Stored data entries
──────────
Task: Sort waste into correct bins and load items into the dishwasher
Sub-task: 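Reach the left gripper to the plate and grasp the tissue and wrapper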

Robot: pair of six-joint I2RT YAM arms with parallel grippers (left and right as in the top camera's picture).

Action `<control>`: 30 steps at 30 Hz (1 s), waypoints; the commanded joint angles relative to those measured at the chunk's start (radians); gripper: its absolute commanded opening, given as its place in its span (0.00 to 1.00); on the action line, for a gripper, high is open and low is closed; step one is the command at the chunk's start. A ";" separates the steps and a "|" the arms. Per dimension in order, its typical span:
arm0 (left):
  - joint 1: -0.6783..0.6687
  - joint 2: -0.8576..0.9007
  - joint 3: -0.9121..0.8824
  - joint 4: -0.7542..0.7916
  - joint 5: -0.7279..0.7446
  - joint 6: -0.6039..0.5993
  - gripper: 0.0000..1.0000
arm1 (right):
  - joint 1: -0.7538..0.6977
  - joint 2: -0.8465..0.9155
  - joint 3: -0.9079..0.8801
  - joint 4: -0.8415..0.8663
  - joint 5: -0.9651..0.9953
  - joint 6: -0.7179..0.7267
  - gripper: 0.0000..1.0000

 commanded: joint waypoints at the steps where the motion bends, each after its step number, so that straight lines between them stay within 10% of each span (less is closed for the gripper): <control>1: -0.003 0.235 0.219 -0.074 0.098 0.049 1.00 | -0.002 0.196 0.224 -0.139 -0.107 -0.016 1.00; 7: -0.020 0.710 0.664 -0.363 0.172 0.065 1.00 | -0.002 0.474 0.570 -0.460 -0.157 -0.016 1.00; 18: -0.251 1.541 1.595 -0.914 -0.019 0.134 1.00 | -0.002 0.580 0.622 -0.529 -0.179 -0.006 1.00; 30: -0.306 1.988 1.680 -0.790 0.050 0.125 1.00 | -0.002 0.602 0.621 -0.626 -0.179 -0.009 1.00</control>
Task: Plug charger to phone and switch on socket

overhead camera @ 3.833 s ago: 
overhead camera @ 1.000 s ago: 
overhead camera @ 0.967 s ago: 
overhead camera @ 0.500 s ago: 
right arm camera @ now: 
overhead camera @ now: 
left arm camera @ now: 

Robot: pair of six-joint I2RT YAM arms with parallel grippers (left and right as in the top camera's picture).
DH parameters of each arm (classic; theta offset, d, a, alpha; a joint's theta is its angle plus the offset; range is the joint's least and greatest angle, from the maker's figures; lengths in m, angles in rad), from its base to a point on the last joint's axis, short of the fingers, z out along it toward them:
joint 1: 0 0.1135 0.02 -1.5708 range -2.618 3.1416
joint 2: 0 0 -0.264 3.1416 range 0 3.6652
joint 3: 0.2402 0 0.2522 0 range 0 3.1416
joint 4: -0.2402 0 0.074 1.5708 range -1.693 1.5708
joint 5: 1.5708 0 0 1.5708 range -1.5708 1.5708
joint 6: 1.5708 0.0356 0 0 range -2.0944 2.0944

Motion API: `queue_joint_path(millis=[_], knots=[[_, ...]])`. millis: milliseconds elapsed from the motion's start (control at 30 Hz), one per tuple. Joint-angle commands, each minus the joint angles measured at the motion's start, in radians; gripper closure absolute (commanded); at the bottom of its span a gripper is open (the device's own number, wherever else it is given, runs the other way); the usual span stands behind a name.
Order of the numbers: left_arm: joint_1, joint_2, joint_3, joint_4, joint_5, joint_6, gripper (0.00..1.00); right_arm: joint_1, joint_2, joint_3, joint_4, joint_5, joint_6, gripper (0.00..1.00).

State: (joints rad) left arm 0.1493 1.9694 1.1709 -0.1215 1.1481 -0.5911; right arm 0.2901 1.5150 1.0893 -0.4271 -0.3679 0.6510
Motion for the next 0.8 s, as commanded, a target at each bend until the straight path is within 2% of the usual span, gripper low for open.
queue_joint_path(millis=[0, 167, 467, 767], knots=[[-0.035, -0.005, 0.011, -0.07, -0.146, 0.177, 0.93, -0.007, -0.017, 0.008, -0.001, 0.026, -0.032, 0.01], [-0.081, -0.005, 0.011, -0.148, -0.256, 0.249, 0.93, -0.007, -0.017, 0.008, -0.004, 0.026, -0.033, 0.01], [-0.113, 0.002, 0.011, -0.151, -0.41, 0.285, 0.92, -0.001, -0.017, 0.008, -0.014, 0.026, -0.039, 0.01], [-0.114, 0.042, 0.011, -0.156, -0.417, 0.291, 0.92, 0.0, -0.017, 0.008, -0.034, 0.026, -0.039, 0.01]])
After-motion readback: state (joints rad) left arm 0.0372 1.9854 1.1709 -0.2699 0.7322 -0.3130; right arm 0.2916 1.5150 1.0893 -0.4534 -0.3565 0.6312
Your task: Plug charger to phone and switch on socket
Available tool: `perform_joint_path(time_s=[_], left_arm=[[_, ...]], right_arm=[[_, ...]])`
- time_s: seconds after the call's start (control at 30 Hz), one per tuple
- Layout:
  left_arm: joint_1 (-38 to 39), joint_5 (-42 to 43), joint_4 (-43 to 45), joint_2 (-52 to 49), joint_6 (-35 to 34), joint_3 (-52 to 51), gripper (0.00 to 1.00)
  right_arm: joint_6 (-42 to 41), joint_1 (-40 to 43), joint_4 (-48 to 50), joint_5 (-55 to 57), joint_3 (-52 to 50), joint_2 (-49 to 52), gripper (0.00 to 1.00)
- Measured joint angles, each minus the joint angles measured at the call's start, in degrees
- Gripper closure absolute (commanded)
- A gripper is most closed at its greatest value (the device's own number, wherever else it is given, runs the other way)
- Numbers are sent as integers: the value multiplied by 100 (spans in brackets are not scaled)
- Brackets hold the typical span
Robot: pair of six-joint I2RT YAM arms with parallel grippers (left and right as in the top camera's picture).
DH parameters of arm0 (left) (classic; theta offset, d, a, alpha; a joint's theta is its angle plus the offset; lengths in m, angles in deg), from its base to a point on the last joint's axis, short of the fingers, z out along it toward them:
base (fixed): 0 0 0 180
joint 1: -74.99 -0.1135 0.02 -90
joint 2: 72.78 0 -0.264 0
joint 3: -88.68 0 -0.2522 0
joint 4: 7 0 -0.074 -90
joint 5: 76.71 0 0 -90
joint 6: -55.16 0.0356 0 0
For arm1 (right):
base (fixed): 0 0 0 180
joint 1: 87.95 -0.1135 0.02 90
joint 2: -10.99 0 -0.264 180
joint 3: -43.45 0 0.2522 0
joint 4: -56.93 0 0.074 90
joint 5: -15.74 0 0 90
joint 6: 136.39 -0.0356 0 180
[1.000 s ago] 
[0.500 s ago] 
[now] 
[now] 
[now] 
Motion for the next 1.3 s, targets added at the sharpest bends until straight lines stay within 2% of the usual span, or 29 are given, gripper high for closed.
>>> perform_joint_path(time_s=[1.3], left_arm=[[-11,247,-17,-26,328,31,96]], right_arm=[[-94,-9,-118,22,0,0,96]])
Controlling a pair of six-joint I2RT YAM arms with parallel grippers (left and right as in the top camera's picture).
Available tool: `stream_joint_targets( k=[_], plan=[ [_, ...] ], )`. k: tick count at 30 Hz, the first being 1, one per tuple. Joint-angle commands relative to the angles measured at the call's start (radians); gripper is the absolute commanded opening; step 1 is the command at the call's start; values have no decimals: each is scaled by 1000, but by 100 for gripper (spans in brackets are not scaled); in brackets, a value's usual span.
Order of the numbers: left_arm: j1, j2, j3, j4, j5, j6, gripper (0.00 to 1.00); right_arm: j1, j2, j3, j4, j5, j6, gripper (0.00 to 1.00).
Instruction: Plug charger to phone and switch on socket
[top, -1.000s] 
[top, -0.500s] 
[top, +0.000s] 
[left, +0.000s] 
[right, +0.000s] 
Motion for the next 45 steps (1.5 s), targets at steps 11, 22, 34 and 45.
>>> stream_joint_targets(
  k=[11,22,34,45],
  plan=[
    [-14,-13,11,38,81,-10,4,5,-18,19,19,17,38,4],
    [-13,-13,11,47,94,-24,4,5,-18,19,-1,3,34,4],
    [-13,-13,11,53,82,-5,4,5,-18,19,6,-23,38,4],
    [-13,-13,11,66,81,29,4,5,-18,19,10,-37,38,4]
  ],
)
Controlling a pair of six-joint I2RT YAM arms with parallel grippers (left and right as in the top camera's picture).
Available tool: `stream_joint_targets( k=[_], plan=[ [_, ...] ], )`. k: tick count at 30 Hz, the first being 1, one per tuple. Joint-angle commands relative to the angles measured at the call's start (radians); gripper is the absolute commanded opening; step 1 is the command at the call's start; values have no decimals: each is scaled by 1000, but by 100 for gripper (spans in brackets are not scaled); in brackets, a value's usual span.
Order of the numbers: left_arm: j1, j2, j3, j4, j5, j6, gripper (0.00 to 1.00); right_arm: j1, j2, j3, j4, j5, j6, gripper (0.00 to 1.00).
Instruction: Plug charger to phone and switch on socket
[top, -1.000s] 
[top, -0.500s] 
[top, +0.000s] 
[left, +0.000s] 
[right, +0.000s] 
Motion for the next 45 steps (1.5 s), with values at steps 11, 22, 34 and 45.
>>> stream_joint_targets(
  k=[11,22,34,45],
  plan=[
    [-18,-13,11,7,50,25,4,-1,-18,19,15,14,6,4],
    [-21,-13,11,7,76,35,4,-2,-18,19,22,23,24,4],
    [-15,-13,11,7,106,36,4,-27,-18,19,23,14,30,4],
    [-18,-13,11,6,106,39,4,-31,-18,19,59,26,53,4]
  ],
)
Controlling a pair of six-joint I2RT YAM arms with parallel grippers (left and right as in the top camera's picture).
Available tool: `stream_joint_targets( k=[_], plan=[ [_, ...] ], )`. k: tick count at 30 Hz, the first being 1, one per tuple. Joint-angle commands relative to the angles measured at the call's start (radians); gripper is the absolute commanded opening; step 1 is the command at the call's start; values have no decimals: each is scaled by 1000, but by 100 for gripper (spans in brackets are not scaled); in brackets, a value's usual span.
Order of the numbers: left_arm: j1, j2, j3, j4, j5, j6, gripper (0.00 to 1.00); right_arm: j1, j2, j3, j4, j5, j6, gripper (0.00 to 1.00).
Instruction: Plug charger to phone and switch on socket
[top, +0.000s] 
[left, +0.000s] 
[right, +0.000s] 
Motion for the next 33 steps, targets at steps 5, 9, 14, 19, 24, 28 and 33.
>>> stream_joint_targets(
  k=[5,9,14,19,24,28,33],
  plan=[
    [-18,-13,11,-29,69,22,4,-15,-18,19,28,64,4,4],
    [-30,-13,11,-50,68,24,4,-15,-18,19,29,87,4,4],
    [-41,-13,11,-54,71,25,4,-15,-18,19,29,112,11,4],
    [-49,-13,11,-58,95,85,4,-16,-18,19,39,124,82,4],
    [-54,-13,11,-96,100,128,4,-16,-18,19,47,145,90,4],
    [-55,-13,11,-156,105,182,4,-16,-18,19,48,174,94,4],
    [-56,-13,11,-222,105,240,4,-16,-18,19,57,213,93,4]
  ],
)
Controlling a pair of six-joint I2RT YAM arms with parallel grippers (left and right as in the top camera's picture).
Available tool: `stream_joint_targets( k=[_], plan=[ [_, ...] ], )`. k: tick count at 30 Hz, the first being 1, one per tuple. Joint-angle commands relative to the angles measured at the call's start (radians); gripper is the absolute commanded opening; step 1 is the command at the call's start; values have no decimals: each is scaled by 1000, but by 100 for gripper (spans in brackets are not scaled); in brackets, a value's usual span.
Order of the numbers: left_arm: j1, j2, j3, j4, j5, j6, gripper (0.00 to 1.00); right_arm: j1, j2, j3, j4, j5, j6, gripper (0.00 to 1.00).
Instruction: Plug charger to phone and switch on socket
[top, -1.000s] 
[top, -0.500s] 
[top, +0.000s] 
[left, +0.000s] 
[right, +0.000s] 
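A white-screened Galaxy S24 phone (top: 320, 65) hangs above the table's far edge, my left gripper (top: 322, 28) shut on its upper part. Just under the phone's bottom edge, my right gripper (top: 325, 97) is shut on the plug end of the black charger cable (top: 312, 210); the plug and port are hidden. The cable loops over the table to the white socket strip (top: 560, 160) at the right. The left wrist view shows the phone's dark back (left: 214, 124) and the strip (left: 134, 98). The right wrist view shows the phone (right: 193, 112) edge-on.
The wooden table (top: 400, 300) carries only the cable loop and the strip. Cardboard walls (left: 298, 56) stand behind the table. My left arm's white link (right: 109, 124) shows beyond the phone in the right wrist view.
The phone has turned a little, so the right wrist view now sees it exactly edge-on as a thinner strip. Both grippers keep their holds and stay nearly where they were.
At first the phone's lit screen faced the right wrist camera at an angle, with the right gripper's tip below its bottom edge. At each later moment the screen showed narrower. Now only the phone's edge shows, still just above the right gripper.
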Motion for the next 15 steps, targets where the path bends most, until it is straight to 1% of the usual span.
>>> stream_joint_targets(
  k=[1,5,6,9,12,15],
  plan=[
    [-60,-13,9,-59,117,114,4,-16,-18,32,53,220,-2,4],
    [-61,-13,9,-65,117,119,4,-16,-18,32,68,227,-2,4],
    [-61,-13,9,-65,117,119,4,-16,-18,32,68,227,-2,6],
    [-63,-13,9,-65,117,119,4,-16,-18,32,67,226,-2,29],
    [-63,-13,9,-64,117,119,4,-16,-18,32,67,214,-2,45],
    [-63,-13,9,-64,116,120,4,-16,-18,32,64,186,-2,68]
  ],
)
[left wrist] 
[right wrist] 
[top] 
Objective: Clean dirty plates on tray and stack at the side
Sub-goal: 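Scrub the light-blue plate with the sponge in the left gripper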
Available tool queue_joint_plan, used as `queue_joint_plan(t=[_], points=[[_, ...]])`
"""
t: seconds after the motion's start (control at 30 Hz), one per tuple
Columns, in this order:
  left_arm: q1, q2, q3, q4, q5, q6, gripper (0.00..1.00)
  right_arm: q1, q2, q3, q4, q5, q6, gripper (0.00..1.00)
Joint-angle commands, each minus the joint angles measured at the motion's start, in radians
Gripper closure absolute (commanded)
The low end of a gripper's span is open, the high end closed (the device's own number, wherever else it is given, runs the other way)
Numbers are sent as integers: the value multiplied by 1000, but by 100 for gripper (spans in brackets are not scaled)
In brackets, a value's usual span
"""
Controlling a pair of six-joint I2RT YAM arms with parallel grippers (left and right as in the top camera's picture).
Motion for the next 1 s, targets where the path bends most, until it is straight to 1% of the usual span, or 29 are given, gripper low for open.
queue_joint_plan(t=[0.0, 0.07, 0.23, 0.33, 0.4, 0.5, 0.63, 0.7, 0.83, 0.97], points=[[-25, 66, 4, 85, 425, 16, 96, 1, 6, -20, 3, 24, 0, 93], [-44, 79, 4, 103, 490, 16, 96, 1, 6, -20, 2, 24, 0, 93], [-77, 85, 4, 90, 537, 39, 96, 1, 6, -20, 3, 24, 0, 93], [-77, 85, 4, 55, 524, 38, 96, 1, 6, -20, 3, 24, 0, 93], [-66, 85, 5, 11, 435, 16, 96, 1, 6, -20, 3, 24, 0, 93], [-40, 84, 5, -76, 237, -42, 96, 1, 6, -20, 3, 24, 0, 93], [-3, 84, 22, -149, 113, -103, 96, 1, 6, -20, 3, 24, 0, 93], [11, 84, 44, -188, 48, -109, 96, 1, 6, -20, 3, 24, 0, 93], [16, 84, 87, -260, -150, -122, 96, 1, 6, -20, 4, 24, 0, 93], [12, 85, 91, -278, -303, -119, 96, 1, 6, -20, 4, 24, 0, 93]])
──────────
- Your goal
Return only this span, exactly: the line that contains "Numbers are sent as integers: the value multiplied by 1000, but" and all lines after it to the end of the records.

- Answer space
Numbers are sent as integers: the value multiplied by 1000, but by 100 for gripper (spans in brackets are not scaled)
In brackets, a value's usual span
"""
Controlling a pair of six-joint I2RT YAM arms with parallel grippers (left and right as in the top camera's picture).
Motion for the next 1 s, targets where the path bends most, until it is straight to 1% of the usual span, or 29 are given, gripper low for open.
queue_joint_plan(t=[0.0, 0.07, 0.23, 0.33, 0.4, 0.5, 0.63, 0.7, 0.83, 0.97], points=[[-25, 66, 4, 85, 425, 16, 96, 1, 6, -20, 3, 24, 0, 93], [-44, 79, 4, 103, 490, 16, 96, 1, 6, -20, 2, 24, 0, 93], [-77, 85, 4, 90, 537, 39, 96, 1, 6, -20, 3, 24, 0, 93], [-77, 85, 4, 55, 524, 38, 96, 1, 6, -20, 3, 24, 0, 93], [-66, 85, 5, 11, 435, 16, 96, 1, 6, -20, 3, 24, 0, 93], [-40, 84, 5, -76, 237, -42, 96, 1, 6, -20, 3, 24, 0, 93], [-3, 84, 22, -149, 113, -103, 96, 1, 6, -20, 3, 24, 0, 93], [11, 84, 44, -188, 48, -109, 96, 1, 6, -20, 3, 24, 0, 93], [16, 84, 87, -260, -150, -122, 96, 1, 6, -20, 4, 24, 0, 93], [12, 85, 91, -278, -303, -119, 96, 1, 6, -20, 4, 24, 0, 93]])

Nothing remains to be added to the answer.